((

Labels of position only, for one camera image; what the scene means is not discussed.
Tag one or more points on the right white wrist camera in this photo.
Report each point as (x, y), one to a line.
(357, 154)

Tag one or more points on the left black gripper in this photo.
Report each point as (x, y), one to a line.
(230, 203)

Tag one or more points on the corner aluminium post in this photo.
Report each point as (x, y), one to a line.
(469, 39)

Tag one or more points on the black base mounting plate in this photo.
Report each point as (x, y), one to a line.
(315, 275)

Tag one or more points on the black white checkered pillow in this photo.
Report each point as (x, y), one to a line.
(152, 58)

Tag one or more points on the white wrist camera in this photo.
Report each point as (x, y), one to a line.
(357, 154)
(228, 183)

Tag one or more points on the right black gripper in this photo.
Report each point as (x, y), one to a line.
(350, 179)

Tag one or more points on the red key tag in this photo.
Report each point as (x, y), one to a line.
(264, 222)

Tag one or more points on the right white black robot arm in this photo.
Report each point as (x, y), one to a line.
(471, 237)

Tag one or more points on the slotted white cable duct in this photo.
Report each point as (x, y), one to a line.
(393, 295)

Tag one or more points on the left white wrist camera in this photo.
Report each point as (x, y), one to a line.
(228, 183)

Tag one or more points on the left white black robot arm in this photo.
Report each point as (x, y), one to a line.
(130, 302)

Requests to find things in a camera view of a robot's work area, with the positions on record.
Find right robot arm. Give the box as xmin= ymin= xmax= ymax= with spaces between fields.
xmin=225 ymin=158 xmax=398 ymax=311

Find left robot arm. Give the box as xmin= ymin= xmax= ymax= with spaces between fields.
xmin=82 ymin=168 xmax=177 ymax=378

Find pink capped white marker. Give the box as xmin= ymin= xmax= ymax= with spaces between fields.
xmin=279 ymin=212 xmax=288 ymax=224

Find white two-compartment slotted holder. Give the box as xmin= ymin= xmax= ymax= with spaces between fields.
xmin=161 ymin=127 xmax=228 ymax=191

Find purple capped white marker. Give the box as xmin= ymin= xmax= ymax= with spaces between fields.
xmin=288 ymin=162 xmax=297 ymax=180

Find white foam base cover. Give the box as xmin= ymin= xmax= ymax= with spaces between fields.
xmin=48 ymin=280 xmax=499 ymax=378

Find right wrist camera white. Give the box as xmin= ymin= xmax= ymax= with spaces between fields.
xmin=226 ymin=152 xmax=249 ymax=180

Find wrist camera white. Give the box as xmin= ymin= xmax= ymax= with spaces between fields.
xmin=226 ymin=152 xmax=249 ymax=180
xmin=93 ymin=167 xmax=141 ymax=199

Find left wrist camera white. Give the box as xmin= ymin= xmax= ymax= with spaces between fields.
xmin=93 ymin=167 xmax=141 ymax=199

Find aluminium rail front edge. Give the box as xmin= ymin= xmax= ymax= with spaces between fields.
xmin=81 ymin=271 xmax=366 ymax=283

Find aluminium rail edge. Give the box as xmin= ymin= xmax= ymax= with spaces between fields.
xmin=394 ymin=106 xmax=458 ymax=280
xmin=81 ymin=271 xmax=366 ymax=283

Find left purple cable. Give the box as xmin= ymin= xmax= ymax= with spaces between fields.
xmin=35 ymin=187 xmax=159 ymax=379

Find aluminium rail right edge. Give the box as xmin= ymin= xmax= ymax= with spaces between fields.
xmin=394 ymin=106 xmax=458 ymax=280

))

• [REQUIRED WORK] Your task is to repeat the data exactly, with nothing left out.

• [WRITTEN REPLY]
Labels of position only, for one camera image; what the scene means is not discussed.
Tag one or more points on the right white wrist camera in this photo.
Report each point as (x, y), one to a line.
(357, 154)

Tag one or more points on the left black gripper in this photo.
Report each point as (x, y), one to a line.
(230, 203)

Tag one or more points on the corner aluminium post in this photo.
Report each point as (x, y), one to a line.
(469, 39)

Tag one or more points on the black base mounting plate in this photo.
Report each point as (x, y), one to a line.
(315, 275)

Tag one or more points on the black white checkered pillow in this photo.
Report each point as (x, y), one to a line.
(152, 58)

Tag one or more points on the white wrist camera in this photo.
Report each point as (x, y), one to a line.
(357, 154)
(228, 183)

Tag one or more points on the right black gripper in this photo.
Report each point as (x, y), one to a line.
(350, 179)

Tag one or more points on the red key tag in this photo.
Report each point as (x, y), one to a line.
(264, 222)

Tag one or more points on the right white black robot arm in this photo.
Report each point as (x, y), one to a line.
(471, 237)

Tag one or more points on the slotted white cable duct in this photo.
Report each point as (x, y), one to a line.
(393, 295)

Tag one or more points on the left white wrist camera in this photo.
Report each point as (x, y), one to a line.
(228, 183)

Tag one or more points on the left white black robot arm in this photo.
Report each point as (x, y), one to a line.
(130, 302)

Requests to find things in a camera view of a robot's work area, with the positions on record.
Find right robot arm. Give the box as xmin= ymin= xmax= ymax= with spaces between fields.
xmin=225 ymin=158 xmax=398 ymax=311

Find left robot arm. Give the box as xmin= ymin= xmax= ymax= with spaces between fields.
xmin=82 ymin=168 xmax=177 ymax=378

Find pink capped white marker. Give the box as xmin= ymin= xmax= ymax= with spaces between fields.
xmin=279 ymin=212 xmax=288 ymax=224

Find white two-compartment slotted holder. Give the box as xmin= ymin= xmax= ymax= with spaces between fields.
xmin=161 ymin=127 xmax=228 ymax=191

Find purple capped white marker. Give the box as xmin= ymin= xmax= ymax= with spaces between fields.
xmin=288 ymin=162 xmax=297 ymax=180

Find white foam base cover. Give the box as xmin= ymin= xmax= ymax= with spaces between fields.
xmin=48 ymin=280 xmax=499 ymax=378

Find right wrist camera white. Give the box as xmin= ymin= xmax= ymax= with spaces between fields.
xmin=226 ymin=152 xmax=249 ymax=180

Find wrist camera white. Give the box as xmin= ymin= xmax= ymax= with spaces between fields.
xmin=226 ymin=152 xmax=249 ymax=180
xmin=93 ymin=167 xmax=141 ymax=199

Find left wrist camera white. Give the box as xmin= ymin= xmax= ymax= with spaces between fields.
xmin=93 ymin=167 xmax=141 ymax=199

Find aluminium rail front edge. Give the box as xmin= ymin= xmax= ymax= with spaces between fields.
xmin=81 ymin=271 xmax=366 ymax=283

Find aluminium rail edge. Give the box as xmin= ymin= xmax= ymax= with spaces between fields.
xmin=394 ymin=106 xmax=458 ymax=280
xmin=81 ymin=271 xmax=366 ymax=283

Find left purple cable. Give the box as xmin= ymin= xmax= ymax= with spaces between fields.
xmin=35 ymin=187 xmax=159 ymax=379

Find aluminium rail right edge. Give the box as xmin= ymin= xmax= ymax= with spaces between fields.
xmin=394 ymin=106 xmax=458 ymax=280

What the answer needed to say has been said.